Off Limits(3)



"Shawnie," I answered. Before Brittany could object, I started in on my defense. “She's really doing well, and her grades are good. We both graduate this year, and she's looking at going to grad school far away. So this may be one of the last chances the two of us have to do a social event together. Besides, the exhibition is near the bus stop, and I know that I can . . .”

"No," Brittany said, cutting me off. "Not with that girl. And certainly not after sunset. Do you know what sort of places girls like that go to?"

For the first time, my feelings drifted from annoyance toward anger. Brittany had never given Shawnie a chance for quite a few reasons. First of all, Shawnie was from the wrong part of the country, an out-of-state girl from the Sand Hill section of South Carolina. She'd grown up not just blue collar, but no collar at all, raised by her grandmother in Section Eight housing after her mother had abandoned her and her father went to jail. Second of all, Shawnie was independent, and fiercely so. She'd earned a full ride scholarship to Georgia Tech and was majoring in aeronautical engineering. It was only because she still had to take some core classes that we'd met at all, first by chance in a freshman English class, where we'd clicked despite the differences in our backgrounds, and then this year by design in European history, a core course that we'd both put off for far too long.

"Brittany, Shawnie's a good girl," I repeated, doing my best to keep calm. At least being angry took the whine out of my voice. "She's never been in trouble, and she's as smart as can be. A lot smarter than some of the people in this room, in my opinion. Besides, this exhibition is at The High. It's a high-class sort of event, it's close to campus, and it's going to be attended by a lot of the influential people."

"I'm sure Shawnie is a fine girl," Daddy said, trying to prevent a public argument between his wife and his daughter, "but your mother is right, honey. It's already after dark, and The High is in Midtown, where a lot of unsavory types go. Georgia Tech is a great school, and I'm proud that you're going there, but you have to admit that Midtown gets a little rowdy after dark. I'm sure that Shawnie wouldn't try to get you in trouble, but trouble could just find you in that part of town. I'm sorry, but the answer's no. Maybe next time."

"I'm twenty-two years old," I said, trying not to raise my voice. "I have to grow and get out on my own sometime. And I'll be with a friend. It's not like I'm saying I want to go to a frat party at Morehouse or something," I added, looking pointedly at Brittany. "Not that I couldn't be safe there as well."

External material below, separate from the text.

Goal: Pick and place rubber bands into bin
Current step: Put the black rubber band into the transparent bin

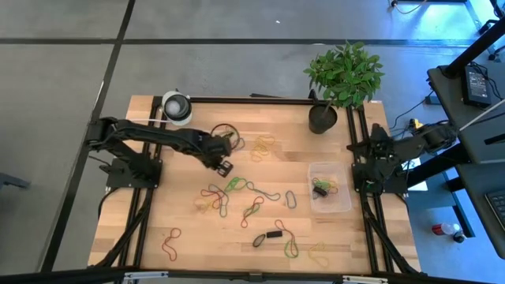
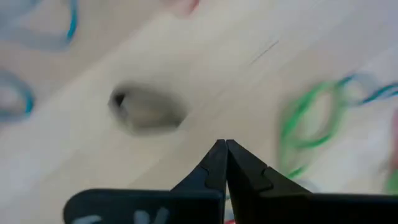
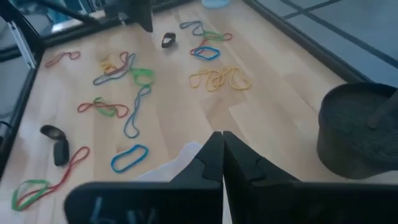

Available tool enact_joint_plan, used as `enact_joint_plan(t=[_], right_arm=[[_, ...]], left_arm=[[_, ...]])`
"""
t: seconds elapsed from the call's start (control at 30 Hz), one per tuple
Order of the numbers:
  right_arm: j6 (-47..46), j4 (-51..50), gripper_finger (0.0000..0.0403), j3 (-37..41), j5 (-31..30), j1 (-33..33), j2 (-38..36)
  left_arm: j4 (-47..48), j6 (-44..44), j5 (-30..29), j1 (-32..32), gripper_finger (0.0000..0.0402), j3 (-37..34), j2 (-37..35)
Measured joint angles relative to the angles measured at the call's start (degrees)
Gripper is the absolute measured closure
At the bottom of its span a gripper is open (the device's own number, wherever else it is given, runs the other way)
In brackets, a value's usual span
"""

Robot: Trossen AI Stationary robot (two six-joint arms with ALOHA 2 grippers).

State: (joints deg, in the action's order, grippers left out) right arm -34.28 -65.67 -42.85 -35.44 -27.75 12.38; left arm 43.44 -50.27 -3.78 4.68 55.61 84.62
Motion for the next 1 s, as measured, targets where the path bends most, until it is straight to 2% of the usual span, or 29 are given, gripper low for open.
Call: enact_joint_plan(t=[0.23,0.3,0.4,0.57,0.63,0.83,1.0], right_arm=[[0.0,0.07,0.04,0.0,0.14,0.0,-7.95],[0.19,1.02,0.04,0.0,0.67,0.0,-8.9],[1.66,2.16,0.04,0.0,1.84,0.0,-8.73],[3.12,2.17,0.0401,0.06,3.17,0.0,-6.93],[3.22,2.19,0.0401,0.07,3.52,0.0,-6.34],[3.28,2.05,0.0398,0.07,3.63,0.0,-6.06],[3.17,2.03,0.0398,0.07,3.61,0.0,-6.06]], left_arm=[[2.94,3.09,-6.16,-4.15,0.04,14.4,9.46],[7.98,0.28,-9.0,-4.04,0.04,16.83,11.43],[15.46,-6.79,-8.96,-2.49,0.0395,18.4,12.74],[24.77,-16.45,-6.01,-0.05,0.0354,16.67,12.83],[25.4,-18.52,-3.96,1.27,0.0328,14.94,12.83],[17.03,-19.13,-1.34,5.23,0.0245,7.41,12.84],[9.64,-19.33,-2.3,8.82,0.0223,1.73,12.85]])
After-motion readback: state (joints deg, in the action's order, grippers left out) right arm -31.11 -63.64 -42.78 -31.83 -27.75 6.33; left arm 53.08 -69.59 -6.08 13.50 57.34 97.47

"My answer's no, Abigail," Daddy said, setting his fork down and looking at me evenly. "Now sit down, and I don't want to hear about this anymore. You can go with your friend to this exhibition over the weekend or something. During the day."

Daddy never used my full name unless he was putting his foot down, and I could count on one hand the number of times he'd had to use that tone with me over the past year. Most of the time, I was Honey or Sweetie or Abby. When he called me Abigail, however, I knew not to try and change his mind anymore. He was decided. In normal instances, I would have just picked up my knife and fork and started eating my steak, trying to not gnaw at it in frustration.

This time, something was different. Perhaps it was that I was a senior. Maybe it was because I knew that my best friend had invited me, knowing that this could be the last time the two of us really had one of the social events she liked to call "opening our eyes to new possibilities." Hell, maybe it was Greg DeKalb's speech, which was so much the antithesis of what I personally believed that I couldn't stand it. In the end, I didn't know what came over me, but suddenly, I was on my feet, my purse in my hand. "No, not this time, Daddy. Shawnie's a good friend, and I’m going. Don't worry, I'll be home by eleven."

I stormed away from the table, hoping that Brittany's society training and Daddy's desire to fit in with the one percent crowd would keep them from coming after me. After all, regardless of how angry I was at them, I didn't want to hurt either of them. Still, I was going, and it would take someone physically restraining me to stop me. I may not stand up to Daddy often, but I’d inherited his stubborn streak along with his ears. In fact, he was just about the only person who could make me back down.

As upset as I was, I didn't cry. I was proud of that fact, at least, as I left the club and walked down the street. Despite being called a fraternal club, the club didn't have much fraternity to it at all, and in fact, the nearest university was over two miles away, quite a feat in a city with over thirty campuses in the area. In another place, or if it had been founded later, it might have just been called a club or a society, but since it had been founded when that sort of term mattered, fraternal club it was, and fraternal club it remained, along with a separate women's auxiliary that did teas and raised funds for charities and sharpened the knives they stuck in each other's back when the other wasn't looking.

Why these people didn't just ditch the club for membership at a country club where they could at least do some drinking or horseback riding or something to go along with their schmoozing, I never understood. Then again, most of them already belonged to at least one country club, so I guess it was a moot point. I'm in school to get my degree in biology and hopefully become a research nutritionist, not psychology.